Credit: By Doug Potter

Hyde Park Baptist Church‘s latest expansion maneuver was met with the usual lack of resistance by the City Council last Thursday. Five residents of the neighborhoods surrounding the Northwest Austin park known as the Quarries, where the church has planned its expansion, filed an appeal against a Conditional Use Permit granted by the Planning Commission that would allow the church to develop in the area, and a crowd turned out for the hearing.

Nearly 30 area residents spoke in support of the appeal, while the church left most of the talking to its lawyer, local überattorney Richard Suttle, who has led many a developer to victory against recalcitrant neighborhoods. After several hours of testimony, the council voted to deny the neighbors’ appeal.

There was some talk, led by Council Member Raul Alvarez, of allaying neighbors’ concerns about increased traffic along Mesa Park Road by limiting access to the church’s development to emergency vehicles only. Suttle, backed by Five Neighborhoods United chair Bobbi Henley, convinced the council not to force church traffic to exit through a driveway onto MoPac.

Henley and Suttle on the same side? My, how times have changed. When the 5NU formed, all five neighborhoods were bitterly opposed to the Quarries development. Two months ago, the neighborhoods’ leaders negotiated a deal with the church that sealed the Planning Commission’s approval. That came as a bit of a surprise to the neighbors who showed up to appeal the agreement.

“The people representing us were supposed to be representing us against this and then all of a sudden with no warning, this agreement was made in our name,” said Randy Trybus, one of the appellants. “This came as a shock to me and a bunch of people.”

Sonja Eagle, former co-chair of 5NU’s 10-member steering committee, resigned when she says the committee stopped representing the neighborhoods’ interests.

“I did not feel that the Steering Committee conducted the last-minute negotiations in an open manner,” Eagle wrote in a letter to the council. “There really was a closed process under which the settlement was adopted and it was passed in a hurried manner.”

Henley says there was nothing secretive about the negotiations. “I sent out over 600 e-mails,” she says. “Not everyone is on my e-mail list. Not everyone checks their e-mail. I can’t control that.” Henley adds that she received the final agreement at 10pm the Friday before the following Tuesday’s Planning Commission meeting, which gave neighbors just three days — only one of them a weekday — to respond to the proposal.

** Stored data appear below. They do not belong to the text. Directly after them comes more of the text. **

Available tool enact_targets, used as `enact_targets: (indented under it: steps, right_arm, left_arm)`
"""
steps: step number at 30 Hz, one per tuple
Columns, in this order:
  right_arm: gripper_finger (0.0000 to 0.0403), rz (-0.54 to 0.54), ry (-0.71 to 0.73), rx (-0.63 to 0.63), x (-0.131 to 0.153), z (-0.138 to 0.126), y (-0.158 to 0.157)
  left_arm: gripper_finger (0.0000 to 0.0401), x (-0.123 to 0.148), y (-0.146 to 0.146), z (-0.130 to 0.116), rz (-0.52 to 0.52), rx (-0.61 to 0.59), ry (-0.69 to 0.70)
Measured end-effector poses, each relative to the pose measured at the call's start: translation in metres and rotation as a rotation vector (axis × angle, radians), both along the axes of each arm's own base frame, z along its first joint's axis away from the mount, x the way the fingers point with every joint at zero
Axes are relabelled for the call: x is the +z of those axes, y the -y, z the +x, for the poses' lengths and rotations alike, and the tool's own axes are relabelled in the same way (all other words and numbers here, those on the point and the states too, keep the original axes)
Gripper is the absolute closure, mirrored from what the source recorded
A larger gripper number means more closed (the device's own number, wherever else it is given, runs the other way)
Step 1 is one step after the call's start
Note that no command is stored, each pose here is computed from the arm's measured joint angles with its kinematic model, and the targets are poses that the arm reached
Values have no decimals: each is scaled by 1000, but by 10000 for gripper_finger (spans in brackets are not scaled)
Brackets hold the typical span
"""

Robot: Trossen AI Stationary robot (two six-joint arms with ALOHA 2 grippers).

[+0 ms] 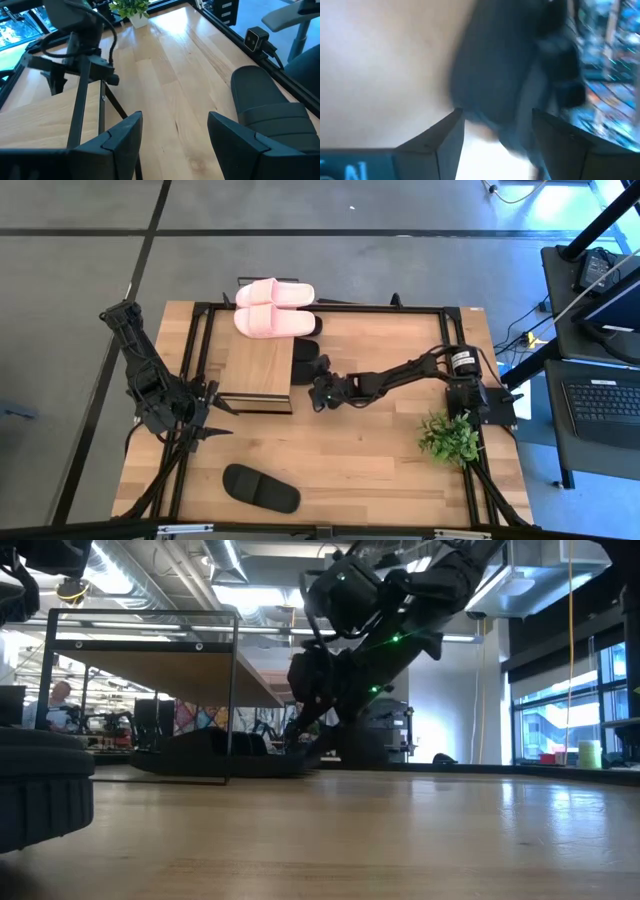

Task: Pick and place slides into the shelf
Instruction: Put the black slide under the shelf

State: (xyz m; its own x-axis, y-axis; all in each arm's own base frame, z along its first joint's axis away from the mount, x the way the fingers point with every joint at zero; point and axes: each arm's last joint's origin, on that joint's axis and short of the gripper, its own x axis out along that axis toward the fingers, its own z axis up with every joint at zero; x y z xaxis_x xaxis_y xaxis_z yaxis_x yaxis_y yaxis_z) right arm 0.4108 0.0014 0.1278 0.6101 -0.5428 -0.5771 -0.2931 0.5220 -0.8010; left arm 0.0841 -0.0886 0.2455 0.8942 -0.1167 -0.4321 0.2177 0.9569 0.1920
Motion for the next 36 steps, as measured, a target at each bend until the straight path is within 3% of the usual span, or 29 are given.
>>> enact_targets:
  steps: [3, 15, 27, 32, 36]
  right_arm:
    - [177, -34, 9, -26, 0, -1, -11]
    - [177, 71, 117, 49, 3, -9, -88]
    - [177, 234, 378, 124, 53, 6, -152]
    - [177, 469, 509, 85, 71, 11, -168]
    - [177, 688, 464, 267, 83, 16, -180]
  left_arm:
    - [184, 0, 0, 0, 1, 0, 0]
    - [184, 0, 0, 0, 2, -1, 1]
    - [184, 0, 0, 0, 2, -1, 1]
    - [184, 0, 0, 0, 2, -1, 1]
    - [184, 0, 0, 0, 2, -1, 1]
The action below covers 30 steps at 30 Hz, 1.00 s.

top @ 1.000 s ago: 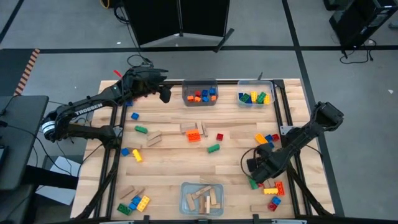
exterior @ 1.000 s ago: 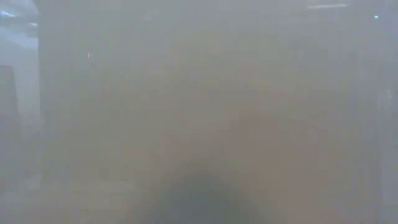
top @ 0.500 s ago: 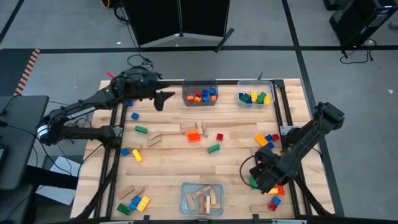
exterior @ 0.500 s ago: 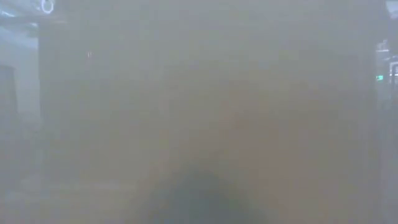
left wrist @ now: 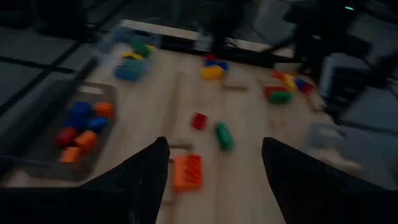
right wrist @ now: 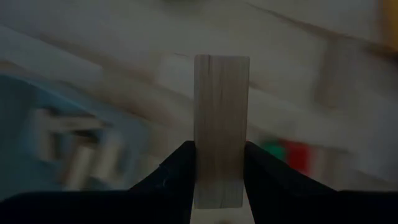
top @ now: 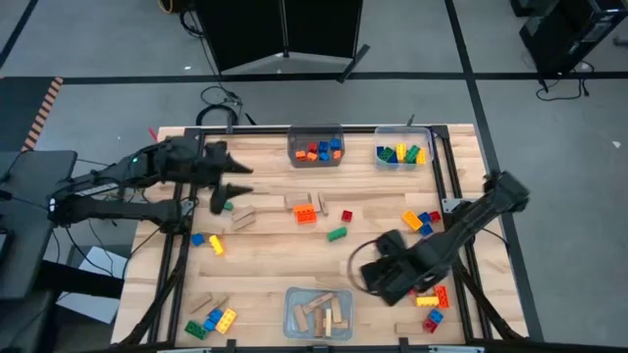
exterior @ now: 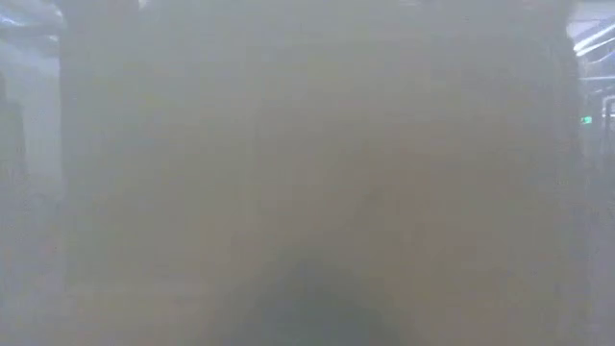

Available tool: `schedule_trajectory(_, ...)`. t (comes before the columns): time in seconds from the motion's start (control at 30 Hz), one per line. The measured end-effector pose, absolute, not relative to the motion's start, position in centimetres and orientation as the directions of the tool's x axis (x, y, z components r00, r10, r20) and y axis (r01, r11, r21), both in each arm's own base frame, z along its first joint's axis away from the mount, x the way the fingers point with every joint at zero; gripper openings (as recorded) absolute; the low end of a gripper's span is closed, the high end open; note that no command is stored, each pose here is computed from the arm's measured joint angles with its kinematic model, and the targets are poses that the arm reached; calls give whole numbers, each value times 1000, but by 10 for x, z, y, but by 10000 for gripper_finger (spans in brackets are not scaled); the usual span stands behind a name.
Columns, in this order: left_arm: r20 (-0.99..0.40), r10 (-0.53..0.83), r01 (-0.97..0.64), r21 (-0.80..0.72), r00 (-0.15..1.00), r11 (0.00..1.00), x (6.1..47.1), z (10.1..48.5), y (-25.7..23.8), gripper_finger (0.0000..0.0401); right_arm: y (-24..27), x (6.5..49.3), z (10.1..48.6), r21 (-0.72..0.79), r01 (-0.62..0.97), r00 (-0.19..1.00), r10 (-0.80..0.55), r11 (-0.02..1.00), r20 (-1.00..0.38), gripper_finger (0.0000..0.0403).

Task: Sort blocks by size
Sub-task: Put the brown block into the gray bin

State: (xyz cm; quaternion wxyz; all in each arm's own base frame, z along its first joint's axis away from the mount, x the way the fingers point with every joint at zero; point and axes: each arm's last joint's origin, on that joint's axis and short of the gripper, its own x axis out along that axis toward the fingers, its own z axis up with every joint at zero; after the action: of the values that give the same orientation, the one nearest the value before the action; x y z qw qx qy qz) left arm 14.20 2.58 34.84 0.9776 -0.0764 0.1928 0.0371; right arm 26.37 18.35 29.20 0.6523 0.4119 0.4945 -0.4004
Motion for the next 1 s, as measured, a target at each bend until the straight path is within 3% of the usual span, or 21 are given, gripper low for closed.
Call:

Henley says the Five Neighborhoods negotiated and made a deal with HPBC because they believed that was what they were appointed to do, and because they thought they had the best deal they could get. Over the course of the negotiations, the church reduced the number of buildings proposed on the site from 11 to five, and also agreed to monitor traffic levels in the area and to locate any multistory buildings at least 200 feet away from houses.

Those might seem like big concessions to residents of Hyde Park, who got little or no setbacks in the five-story parking garage that was the church’s most recent major expansion project. At the same time, Hyde Park residents might be the first to suspect that these concessions are no concessions at all, especially if the church hires its own consultants to do the traffic monitoring, as it is expected to do. Hyde Park residents might not be surprised, either, to hear the tactics residents say the church used to gain bargaining power in the neighborhood: haste, last-minute changes, and intimidation.

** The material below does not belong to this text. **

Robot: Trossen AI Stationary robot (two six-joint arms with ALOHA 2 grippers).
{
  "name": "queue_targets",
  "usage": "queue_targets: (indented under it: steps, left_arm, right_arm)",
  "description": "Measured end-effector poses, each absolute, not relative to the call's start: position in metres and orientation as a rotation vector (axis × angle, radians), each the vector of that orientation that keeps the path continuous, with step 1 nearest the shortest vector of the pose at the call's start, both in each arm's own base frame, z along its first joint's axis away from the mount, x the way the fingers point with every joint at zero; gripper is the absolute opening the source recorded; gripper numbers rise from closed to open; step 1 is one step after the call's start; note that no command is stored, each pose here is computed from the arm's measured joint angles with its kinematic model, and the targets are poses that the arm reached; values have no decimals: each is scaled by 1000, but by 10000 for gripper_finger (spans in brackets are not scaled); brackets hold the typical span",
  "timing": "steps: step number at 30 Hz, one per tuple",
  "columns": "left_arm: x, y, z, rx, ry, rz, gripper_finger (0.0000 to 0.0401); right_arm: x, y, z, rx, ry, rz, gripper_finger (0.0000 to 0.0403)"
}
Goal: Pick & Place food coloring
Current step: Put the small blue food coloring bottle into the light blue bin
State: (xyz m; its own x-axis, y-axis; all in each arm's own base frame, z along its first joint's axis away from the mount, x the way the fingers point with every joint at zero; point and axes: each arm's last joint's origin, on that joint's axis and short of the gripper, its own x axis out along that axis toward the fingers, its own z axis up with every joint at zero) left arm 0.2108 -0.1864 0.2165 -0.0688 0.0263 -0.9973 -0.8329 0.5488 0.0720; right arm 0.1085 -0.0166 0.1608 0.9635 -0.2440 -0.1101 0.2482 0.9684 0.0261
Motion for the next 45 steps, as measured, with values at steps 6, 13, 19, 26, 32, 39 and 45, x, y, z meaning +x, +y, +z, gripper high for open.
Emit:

“When [the church] wanted concessions from the neighborhood, they threatened to do something worse,” says Karen McGraw, chair of the Hyde Park neighborhood planning team. “It was a matter of choosing the lesser of the two evils.” The church demolished several old houses in Hyde Park and threatened to destroy several more to make way for surface parking, McGraw says, unless the Hyde Park Neighborhood Association agreed to let them build the garage.

“This won’t be the last time you hear from the church, because they’ll be back wanting more,” McGraw cautions. “They’re not going to stop. Whatever they got, they’re going to want more.”


Condo Concessions

A last-ditch attempt by Council Member Beverly Griffith to reach an alternative lawsuit settlement with Lumbermen’s Investment Corporation was scuttled Thursday. Under the settlement, LIC will be able to build condominiums up to what they claim is their property line. In return, they’ll build a parking lot for what may one day be the Seaholm Museum, if the revamping of the disused power plant on the shores of Town Lake ever goes forward.

Discussions that began as a three-way tug-of-war between LIC, the city, and the Seaholm Reuse Committee boiled down to the details last week. Griffith’s final objections to LIC’s proposal centered on the exact amount of land the city will get, and who has to pay to move the sewer line under the property and buy the Union-Pacific Railroad right-of-way that makes the Seaholm parking lot possible. LIC gave a little — they’ll pay to relocate the sewer line — and the city gave a little: They’re not getting quite the 1.5 acres that an even split of the disputed property would give them.